*TASK ITEM*
Among the lines below, copy exactly those from the one with "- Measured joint" through the one with "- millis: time", counting both ends.

*STUDY MATERIAL*
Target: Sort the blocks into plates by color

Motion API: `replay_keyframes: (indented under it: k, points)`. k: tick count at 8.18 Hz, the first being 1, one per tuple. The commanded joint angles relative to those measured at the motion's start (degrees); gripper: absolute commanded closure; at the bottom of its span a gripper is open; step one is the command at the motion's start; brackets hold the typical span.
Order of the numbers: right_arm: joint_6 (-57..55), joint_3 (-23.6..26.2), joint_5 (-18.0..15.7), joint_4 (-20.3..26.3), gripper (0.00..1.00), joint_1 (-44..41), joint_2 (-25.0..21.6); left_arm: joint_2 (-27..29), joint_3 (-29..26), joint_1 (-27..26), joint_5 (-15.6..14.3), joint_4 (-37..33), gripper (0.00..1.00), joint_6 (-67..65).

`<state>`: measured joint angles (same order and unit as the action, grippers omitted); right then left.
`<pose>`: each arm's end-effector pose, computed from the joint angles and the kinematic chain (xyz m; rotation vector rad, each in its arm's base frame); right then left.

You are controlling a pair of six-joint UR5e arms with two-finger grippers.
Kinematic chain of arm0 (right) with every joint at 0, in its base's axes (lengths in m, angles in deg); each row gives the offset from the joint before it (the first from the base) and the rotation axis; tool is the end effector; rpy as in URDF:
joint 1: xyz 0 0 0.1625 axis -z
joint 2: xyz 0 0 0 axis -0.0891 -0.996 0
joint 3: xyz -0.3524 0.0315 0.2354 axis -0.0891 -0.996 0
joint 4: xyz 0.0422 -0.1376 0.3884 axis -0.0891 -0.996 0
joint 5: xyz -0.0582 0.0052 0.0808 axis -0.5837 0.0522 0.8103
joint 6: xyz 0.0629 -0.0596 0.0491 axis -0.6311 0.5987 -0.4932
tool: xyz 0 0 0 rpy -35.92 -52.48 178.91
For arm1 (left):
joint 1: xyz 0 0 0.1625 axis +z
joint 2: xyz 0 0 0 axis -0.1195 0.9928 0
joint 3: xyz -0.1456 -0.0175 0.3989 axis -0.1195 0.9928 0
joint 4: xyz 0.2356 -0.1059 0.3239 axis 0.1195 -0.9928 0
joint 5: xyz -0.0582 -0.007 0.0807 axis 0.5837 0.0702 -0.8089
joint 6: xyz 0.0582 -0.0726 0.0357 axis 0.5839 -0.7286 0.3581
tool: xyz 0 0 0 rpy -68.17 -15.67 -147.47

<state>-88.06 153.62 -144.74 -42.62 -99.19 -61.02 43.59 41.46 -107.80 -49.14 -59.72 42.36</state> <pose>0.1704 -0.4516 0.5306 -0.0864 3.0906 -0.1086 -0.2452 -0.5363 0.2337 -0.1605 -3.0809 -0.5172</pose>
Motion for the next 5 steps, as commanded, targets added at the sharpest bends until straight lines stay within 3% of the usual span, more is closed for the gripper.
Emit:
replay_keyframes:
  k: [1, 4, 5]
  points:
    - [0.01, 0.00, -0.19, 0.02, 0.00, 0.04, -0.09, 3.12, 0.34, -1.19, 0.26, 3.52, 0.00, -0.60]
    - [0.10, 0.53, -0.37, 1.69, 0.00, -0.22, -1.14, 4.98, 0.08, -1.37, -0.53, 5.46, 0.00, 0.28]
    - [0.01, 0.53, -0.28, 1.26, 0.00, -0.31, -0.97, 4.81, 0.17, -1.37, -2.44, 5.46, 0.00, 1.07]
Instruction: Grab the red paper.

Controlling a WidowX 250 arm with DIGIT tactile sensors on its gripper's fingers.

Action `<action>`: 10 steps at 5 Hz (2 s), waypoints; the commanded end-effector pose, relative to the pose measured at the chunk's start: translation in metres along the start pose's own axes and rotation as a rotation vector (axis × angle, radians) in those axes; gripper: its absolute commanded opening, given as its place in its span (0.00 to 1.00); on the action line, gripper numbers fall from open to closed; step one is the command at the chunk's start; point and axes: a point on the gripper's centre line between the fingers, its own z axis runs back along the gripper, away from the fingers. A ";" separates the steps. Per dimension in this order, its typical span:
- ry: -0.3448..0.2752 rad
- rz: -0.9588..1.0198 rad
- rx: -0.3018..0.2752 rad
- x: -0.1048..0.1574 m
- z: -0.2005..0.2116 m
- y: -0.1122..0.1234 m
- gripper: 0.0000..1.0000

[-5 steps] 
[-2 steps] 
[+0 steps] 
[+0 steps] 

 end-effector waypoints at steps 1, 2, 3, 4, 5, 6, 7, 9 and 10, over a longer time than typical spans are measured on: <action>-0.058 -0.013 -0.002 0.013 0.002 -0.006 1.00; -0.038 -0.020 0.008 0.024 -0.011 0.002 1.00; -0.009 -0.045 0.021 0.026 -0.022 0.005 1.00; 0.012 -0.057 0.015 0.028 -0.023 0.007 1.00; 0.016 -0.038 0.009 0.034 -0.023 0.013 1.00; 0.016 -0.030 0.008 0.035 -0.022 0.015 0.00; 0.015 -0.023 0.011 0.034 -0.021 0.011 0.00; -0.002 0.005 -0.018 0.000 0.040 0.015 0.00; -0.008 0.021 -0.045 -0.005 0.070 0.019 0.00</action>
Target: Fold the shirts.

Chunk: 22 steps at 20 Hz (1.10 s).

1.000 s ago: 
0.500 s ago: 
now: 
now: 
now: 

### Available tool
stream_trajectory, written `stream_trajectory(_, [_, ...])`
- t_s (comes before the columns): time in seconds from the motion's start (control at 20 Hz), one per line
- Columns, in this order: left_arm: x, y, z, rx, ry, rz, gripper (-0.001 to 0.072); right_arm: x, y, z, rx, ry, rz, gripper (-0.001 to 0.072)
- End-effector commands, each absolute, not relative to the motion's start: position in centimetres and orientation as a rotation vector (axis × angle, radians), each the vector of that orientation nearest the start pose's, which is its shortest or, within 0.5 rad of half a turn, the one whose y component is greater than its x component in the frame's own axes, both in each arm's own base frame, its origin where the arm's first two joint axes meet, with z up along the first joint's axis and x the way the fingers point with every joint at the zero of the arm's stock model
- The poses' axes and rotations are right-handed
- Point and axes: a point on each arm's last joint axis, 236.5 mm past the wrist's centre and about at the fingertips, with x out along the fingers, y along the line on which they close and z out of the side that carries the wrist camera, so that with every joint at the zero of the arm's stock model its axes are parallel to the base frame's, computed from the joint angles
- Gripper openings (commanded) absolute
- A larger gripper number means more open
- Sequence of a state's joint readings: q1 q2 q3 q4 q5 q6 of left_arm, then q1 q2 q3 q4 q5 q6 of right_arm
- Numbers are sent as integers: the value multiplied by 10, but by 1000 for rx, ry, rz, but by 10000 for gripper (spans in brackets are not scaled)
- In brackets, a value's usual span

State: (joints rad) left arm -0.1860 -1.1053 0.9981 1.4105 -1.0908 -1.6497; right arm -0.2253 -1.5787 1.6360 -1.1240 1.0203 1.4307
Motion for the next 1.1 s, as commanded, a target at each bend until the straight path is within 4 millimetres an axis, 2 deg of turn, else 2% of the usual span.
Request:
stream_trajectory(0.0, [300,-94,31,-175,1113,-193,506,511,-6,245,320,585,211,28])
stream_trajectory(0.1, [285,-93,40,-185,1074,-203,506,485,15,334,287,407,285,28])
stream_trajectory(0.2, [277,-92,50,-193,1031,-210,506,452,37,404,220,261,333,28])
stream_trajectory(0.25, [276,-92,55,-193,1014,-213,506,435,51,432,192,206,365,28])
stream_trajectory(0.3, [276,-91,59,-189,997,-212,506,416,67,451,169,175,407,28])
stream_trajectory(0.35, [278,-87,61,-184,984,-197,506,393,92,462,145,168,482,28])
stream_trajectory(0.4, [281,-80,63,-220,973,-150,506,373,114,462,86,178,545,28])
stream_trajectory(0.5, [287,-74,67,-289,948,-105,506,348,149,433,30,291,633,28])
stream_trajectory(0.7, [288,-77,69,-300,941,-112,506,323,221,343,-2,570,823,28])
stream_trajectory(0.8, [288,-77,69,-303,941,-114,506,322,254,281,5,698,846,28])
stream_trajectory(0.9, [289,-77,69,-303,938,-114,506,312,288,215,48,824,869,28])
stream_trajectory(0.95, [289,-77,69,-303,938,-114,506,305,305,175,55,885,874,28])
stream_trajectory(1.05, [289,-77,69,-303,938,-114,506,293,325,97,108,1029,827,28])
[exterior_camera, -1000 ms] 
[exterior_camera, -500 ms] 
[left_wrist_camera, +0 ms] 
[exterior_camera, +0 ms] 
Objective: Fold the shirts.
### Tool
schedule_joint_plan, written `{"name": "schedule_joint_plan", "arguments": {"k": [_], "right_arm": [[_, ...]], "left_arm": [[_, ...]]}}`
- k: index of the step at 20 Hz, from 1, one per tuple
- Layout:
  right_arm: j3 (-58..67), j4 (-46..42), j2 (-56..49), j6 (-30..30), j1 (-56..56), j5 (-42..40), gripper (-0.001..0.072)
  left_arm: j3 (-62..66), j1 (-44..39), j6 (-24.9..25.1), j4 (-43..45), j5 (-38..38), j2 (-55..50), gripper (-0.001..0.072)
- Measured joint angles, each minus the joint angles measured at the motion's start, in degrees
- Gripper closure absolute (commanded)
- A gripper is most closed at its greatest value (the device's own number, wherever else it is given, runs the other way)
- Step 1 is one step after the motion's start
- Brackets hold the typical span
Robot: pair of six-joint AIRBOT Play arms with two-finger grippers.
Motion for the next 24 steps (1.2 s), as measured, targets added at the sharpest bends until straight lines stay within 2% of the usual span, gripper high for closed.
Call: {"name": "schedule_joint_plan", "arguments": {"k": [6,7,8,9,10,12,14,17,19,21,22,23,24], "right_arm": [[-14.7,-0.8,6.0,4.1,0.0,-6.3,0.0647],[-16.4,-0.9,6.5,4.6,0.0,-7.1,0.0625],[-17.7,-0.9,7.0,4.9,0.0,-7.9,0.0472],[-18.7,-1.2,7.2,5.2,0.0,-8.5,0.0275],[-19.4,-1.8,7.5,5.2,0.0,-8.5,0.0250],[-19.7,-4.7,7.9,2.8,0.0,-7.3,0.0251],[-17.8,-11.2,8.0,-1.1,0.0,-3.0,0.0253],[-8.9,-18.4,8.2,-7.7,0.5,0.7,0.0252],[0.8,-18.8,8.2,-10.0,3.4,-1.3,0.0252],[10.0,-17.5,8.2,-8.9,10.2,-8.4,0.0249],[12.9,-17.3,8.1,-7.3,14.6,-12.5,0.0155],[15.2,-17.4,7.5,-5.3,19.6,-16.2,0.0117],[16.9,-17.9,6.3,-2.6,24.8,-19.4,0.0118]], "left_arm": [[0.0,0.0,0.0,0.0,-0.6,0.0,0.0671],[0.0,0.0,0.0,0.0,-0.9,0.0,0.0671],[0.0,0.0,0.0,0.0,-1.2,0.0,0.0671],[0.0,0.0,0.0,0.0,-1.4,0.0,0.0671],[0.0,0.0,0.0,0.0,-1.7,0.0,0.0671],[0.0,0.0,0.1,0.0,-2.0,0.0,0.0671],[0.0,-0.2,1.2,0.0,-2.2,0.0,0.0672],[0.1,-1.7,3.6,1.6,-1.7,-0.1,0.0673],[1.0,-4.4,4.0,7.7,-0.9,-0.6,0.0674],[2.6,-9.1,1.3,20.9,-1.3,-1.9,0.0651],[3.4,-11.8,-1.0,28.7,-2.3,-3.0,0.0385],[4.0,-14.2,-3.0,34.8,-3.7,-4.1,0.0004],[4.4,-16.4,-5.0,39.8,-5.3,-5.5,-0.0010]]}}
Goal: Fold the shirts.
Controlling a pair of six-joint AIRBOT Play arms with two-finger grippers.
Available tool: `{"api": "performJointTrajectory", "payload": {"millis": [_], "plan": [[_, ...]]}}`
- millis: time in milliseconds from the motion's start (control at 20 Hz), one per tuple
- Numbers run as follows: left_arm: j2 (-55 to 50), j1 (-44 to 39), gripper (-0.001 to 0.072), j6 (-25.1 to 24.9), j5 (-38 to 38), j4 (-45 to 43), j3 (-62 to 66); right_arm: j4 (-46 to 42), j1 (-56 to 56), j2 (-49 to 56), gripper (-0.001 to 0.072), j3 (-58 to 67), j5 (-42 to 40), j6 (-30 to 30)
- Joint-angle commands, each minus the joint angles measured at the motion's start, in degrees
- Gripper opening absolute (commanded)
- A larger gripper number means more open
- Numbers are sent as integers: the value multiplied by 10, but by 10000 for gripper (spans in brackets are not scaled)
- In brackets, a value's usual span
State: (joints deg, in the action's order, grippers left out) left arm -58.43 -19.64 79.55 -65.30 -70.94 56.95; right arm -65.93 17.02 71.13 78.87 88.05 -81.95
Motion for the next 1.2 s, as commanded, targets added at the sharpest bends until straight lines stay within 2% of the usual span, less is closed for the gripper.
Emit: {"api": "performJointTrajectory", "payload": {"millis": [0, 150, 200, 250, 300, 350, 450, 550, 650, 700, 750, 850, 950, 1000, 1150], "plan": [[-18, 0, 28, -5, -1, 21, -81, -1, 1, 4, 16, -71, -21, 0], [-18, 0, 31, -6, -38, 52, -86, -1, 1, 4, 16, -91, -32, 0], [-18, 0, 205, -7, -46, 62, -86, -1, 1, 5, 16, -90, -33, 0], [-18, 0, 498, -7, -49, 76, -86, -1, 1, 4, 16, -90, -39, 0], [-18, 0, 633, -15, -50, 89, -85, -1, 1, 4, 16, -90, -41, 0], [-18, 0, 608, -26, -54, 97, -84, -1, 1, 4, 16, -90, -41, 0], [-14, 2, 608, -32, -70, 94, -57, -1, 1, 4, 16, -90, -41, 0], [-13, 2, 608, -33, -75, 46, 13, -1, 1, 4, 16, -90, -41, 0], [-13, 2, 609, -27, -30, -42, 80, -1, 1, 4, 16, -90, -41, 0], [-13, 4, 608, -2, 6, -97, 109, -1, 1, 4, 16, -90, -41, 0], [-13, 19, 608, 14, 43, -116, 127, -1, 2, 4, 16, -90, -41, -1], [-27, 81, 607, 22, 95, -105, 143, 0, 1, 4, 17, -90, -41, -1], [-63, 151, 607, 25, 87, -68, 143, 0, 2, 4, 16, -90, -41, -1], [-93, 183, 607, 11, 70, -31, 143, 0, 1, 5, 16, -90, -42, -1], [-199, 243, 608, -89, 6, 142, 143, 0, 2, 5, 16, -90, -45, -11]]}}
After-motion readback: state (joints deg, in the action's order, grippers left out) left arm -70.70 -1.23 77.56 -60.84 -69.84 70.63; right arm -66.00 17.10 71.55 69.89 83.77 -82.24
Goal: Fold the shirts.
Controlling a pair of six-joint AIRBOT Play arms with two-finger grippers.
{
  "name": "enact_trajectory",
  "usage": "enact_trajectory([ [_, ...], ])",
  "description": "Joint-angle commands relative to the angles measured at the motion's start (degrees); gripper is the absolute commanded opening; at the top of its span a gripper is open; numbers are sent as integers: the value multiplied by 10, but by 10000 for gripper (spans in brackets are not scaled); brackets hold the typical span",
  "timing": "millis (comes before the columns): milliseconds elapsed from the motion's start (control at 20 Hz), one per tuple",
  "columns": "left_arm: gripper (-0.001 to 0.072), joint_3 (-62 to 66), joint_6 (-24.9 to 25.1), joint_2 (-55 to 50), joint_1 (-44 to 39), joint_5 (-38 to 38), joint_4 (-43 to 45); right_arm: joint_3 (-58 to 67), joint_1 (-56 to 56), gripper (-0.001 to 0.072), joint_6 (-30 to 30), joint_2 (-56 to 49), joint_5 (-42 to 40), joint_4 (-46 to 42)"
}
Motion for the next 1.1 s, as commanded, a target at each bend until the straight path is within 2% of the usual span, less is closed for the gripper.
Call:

*SOLUTION FOR THIS TASK*
- Measured joint angles, each minus the joint angles measured at the motion's start, in degrees
- Gripper closure absolute (commanded)
- A gripper is most closed at its greatest value (the device's own number, wherever else it is given, runs the other way)
- Step 1 is one step after the motion's start
- Brackets hold the typical span
Robot: pair of six-joint AIRBOT Play arms with two-finger grippers.
Motion for the next 24 steps (1.2 s), as measured, targets added at the sharpest bends until straight lines stay within 2% of the usual span, gripper high for closed.
Call: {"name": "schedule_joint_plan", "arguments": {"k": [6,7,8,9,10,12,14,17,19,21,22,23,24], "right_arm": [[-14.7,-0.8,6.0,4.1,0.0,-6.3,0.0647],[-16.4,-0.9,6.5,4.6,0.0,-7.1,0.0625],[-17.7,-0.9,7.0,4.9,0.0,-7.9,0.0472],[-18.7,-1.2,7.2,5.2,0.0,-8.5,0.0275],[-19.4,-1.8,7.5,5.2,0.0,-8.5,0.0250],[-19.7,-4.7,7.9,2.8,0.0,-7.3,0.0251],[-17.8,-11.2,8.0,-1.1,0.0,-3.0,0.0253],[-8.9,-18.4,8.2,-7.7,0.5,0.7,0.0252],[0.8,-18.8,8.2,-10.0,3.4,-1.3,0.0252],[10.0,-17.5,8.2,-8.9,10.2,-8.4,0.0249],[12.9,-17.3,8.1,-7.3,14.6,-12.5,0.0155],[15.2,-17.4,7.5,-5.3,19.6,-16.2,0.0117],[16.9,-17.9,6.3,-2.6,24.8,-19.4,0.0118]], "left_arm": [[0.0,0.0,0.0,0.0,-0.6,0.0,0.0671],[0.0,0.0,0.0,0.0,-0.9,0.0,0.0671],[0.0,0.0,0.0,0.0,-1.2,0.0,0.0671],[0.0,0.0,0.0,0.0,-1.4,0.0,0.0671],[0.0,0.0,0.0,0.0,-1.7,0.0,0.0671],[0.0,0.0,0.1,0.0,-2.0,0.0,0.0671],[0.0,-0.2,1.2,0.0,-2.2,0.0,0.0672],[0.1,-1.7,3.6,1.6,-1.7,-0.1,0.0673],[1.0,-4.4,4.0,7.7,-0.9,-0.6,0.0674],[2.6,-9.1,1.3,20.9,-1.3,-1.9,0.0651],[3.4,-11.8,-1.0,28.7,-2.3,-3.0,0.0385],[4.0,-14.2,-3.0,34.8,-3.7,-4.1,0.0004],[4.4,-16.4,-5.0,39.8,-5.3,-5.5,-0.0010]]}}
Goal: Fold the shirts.
Controlling a pair of six-joint AIRBOT Play arms with two-finger grippers.
Available tool: `{"api": "performJointTrajectory", "payload": {"millis": [_], "plan": [[_, ...]]}}`
- millis: time in milliseconds from the motion's start (control at 20 Hz), one per tuple

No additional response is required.